Online Course
NRSG 795: BIOSTATISTICS FOR EVIDENCE-BASED PRACTICE
Module 9: Model Building-Multiple Independent Variables
Performing Linear Regression with several independent variables
As with other statistical procedures, the descriptive statistics must be examined before proceeding to performing statistical tests to answer hypotheses/research questions. Analysts must understand their data including the missing values and errors in the data, examining distributions of interval/ratio level variables, and determining if assumptions are met BEFORE proceeding to run a regression. In many statistical programs these procedures are embedded within the statistical procedures and output must be examined in detail before proceeding to interpret statistical tests.
We learned to perform a simple linear regression in Module 7 (simple because it only had one independent variable). Adding in more than one predictor variable now makes it a multiple regression model. A slope estimate is calculated for each independent variable in the model. The outcome variable is predicted from a combination of all the variables multiplied by their coefficients plus a residual term.

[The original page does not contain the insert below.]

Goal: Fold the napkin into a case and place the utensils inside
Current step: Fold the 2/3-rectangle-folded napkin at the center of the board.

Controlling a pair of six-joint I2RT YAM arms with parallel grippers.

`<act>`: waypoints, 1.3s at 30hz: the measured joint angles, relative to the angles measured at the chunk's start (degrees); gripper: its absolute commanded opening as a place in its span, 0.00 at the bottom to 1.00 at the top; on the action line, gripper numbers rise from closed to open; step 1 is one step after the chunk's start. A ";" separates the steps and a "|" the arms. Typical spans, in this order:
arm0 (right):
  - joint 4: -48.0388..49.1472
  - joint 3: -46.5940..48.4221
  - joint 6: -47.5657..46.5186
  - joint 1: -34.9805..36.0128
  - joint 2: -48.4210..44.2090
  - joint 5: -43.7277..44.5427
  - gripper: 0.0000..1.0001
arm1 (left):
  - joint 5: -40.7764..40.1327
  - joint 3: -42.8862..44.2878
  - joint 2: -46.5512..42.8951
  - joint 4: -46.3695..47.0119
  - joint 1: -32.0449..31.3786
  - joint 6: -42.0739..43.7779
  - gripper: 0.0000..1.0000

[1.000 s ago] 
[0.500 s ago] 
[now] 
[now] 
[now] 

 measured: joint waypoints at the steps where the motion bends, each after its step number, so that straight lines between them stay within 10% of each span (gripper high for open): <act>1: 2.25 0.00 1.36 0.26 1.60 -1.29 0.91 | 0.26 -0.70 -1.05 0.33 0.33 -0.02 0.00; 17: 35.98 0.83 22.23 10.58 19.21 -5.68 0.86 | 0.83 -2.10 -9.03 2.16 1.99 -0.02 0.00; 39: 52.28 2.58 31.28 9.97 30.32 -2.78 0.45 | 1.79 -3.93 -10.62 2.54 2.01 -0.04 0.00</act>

F-ratio statistics is used to test the overall significance of the regression.
t statistics determine the significance of the individual regression coefficients.
Interpreting Output
While the illustration below is using an Excel example, similar values can be found in other software output as well because these are some of the most important aspects to look for and think about.
- Since the model p-value for the F-ratio= 0.00497 which is < .05, we reject the null hypothesis.
- This allows us to conclude that the regression model of
Price = 1.75 + 4.90 (Color) + 3.76(Quality) is a good fit for the data. - R square = .85 and adjusted R square=.81 indicate that a good deal of the variability of price is captured by the model.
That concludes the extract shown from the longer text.